2012 was not a good year for Zynga. Between its stock crashing, big net losses, charges of insider training, and a cycle of mass layoffs, it endured the kind of implosion that might have been the end of other companies. That said, Zynga now appears to have stabilized, and COO Dan Ko thinks that lessons learned from its recent tribulations have helped put it back on the course to persistent profitability.

“We’re not saying it’s always going to go in the net, but we are saying that we want to increase our odds and always make sure we have the best shot on goal,” said Ko. “What we’re recognizing is that to do that, you have to make some of these tough calls. While it’s always hard to shut down games that are in progress or games that are live, those calls are made so we can better position ourselves to win in the long term. We’re not playing for the short term right now.” The staff that survived the company’s 2012 layoffs will likely appreciate this change in attitude. In the days before Zynga’s downturn, some employees described it as being “extremely mercenary”, with its sights set firmly on short-term profits. This lack of a long view was arguably one of the driving factors behind its troubles in 2012.
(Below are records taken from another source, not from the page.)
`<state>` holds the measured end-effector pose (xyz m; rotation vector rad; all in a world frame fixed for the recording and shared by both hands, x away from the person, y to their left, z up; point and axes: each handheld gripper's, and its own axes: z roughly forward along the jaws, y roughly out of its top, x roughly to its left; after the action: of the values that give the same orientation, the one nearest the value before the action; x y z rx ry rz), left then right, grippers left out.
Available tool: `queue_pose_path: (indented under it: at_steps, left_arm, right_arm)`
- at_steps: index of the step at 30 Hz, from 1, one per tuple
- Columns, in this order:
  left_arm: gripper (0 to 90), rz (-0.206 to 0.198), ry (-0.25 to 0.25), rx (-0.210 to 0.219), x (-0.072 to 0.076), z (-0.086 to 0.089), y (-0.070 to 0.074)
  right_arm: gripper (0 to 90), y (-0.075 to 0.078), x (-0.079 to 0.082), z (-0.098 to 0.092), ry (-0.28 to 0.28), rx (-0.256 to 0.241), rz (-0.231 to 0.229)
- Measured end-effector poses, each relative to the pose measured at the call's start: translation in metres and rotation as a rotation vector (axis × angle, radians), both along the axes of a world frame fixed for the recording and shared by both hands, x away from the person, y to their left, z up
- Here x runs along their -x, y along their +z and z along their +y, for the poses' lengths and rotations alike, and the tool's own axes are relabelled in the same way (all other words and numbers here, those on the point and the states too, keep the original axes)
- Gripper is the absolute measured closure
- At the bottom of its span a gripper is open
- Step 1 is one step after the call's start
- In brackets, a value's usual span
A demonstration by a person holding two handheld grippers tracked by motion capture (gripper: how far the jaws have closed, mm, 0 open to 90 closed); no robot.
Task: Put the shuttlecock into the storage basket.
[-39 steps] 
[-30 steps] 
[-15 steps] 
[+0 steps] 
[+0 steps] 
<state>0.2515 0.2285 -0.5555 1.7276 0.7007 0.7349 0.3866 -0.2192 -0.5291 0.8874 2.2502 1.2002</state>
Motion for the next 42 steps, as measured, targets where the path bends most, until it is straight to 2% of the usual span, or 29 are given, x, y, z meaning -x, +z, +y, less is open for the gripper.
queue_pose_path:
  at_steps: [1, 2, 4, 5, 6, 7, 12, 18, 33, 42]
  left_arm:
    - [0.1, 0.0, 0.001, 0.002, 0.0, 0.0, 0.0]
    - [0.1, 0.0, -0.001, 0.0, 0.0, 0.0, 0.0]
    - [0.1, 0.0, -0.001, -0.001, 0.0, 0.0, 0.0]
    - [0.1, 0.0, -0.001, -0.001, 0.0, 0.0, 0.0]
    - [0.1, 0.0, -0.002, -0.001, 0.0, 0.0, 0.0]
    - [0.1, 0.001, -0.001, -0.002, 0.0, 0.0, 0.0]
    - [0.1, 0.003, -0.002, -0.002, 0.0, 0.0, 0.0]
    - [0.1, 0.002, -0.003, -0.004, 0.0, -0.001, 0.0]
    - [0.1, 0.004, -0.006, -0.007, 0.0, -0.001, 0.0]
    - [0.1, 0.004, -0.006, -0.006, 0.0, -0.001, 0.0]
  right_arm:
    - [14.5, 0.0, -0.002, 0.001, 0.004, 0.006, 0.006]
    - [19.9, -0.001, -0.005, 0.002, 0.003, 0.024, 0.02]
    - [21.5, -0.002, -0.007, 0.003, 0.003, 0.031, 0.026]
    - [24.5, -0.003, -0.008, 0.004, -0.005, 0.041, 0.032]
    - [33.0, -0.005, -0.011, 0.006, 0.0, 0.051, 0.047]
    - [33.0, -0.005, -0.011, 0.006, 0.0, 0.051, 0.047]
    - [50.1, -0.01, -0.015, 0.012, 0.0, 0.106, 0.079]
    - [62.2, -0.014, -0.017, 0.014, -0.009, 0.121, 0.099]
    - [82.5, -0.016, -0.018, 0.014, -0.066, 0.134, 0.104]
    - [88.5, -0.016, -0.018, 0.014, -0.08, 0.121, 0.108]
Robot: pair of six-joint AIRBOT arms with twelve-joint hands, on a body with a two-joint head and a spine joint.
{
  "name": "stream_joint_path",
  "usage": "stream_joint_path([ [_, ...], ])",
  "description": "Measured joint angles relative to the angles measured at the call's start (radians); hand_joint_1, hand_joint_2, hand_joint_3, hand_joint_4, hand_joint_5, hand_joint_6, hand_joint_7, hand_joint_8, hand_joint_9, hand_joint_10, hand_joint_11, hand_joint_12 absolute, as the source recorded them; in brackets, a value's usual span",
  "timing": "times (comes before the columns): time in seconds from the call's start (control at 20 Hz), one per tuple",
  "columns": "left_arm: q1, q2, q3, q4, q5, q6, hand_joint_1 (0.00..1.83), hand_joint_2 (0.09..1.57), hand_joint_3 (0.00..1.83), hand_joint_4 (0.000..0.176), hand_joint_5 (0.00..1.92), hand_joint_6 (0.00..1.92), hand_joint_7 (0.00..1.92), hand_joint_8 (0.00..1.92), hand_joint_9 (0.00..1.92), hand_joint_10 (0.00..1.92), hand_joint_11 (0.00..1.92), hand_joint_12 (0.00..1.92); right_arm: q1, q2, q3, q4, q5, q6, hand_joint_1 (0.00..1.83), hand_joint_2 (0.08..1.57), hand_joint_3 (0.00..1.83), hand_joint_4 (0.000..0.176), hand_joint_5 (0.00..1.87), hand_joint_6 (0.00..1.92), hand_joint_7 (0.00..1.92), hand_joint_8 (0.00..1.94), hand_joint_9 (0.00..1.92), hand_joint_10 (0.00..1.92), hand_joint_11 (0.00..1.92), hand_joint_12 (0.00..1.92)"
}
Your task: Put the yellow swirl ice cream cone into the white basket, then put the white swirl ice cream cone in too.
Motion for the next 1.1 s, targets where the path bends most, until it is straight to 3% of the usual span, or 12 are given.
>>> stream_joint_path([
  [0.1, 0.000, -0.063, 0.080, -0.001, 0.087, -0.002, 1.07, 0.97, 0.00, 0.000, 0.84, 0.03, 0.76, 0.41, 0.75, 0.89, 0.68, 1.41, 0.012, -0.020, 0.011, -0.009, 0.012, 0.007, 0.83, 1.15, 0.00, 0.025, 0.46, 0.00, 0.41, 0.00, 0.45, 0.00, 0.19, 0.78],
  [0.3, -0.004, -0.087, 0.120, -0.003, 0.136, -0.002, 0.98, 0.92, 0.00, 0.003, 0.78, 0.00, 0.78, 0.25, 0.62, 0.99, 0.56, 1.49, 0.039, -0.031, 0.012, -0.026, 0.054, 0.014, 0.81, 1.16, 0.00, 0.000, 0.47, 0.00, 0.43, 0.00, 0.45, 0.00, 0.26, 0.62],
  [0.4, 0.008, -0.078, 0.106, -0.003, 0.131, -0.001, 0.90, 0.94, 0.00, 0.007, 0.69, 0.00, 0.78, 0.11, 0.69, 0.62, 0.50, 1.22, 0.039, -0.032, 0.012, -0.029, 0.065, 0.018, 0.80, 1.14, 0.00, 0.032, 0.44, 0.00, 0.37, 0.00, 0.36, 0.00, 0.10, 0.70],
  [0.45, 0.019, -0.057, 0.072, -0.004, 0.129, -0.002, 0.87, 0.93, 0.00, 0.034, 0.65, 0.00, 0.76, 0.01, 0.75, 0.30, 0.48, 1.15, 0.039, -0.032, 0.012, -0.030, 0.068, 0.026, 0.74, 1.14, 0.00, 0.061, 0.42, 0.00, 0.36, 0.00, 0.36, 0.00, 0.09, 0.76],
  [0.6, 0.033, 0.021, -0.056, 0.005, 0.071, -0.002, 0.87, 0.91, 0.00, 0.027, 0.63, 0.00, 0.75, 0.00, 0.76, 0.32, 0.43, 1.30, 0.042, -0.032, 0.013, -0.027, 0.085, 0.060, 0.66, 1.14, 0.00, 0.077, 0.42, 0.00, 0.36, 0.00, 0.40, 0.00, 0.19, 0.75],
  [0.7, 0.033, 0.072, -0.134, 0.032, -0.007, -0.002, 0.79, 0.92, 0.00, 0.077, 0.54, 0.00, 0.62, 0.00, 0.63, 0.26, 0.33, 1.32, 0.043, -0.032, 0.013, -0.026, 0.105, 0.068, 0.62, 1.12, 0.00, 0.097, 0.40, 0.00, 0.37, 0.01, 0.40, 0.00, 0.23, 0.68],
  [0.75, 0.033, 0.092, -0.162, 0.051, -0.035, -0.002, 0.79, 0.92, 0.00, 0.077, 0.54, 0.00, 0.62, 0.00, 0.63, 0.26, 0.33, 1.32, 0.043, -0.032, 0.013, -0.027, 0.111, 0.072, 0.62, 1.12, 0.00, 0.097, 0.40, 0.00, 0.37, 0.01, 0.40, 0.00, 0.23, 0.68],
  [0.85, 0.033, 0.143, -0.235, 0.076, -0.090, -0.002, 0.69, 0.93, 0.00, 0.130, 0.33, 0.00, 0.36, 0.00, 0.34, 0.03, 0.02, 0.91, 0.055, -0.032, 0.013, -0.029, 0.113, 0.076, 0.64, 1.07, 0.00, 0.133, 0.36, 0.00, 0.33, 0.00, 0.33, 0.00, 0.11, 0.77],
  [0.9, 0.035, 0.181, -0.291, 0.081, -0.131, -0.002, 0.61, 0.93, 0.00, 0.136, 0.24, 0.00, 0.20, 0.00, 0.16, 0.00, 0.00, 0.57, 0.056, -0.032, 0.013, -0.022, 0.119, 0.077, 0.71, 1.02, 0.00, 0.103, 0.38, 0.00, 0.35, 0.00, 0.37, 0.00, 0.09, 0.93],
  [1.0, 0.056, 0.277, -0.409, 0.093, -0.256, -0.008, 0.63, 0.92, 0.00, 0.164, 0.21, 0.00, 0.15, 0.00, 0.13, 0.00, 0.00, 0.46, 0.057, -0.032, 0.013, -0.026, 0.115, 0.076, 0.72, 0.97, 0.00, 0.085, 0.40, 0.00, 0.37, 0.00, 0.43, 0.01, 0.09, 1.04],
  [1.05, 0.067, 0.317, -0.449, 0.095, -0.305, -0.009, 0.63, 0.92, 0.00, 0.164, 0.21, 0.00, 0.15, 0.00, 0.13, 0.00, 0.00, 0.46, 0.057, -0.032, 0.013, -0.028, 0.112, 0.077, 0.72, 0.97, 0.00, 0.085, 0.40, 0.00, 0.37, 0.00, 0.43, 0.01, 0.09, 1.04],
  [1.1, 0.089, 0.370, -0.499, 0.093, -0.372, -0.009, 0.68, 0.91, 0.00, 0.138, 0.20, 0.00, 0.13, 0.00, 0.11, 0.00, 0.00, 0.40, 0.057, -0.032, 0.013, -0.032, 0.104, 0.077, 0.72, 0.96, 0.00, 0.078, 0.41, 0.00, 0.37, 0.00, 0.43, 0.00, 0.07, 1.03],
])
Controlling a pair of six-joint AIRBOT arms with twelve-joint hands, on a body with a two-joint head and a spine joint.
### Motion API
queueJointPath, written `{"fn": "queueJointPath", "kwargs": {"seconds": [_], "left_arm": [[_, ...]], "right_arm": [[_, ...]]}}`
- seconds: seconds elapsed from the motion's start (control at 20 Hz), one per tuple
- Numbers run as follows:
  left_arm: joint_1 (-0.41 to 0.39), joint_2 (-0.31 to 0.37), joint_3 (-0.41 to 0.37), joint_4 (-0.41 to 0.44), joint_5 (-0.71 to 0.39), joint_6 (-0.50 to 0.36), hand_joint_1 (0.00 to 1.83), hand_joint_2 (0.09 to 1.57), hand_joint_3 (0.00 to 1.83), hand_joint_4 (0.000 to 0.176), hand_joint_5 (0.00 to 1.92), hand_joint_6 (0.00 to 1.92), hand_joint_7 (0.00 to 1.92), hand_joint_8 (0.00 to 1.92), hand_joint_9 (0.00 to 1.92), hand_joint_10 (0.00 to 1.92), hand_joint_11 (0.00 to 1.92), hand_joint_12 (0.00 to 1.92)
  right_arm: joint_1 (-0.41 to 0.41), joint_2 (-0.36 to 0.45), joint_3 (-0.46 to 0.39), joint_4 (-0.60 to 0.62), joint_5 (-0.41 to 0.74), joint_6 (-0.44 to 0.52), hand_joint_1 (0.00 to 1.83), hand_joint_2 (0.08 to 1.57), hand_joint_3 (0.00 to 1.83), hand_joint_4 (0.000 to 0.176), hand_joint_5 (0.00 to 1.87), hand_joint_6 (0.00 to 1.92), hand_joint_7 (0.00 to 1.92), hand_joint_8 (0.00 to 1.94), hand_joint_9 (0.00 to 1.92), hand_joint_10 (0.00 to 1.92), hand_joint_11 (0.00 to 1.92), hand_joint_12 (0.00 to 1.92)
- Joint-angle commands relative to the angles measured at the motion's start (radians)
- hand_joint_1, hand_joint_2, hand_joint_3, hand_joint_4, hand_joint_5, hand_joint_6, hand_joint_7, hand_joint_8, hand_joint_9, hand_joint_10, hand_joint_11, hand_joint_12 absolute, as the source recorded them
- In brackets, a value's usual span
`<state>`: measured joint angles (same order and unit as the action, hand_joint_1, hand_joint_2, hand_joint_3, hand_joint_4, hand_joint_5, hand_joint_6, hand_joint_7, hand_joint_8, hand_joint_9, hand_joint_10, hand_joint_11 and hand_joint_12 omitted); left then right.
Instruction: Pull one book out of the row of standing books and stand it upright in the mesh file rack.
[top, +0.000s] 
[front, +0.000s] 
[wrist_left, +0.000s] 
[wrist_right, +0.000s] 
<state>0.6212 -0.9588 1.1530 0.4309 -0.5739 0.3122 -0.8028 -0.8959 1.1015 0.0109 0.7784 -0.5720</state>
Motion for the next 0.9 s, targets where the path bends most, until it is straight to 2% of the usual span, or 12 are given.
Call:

According to Ko, those days are now in the past. “In the last few quarters, you’ve seen that we can be more disciplined in how we think about our costs and our expenses. I think we’ve shown that.” Recent earnings reports would suggest that Zynga may, in fact, have turned a corner. Despite a decline in sales, bookings and active users, the company earned $4.1 million in the first quarter of 2013, substantially better than the $85 million loss it suffered a year earlier. Coupled with this positive news however, was the reveal that it would also be shutting down several more of its games, demonstrating that it may still have a way to go before it’s free and clear from danger.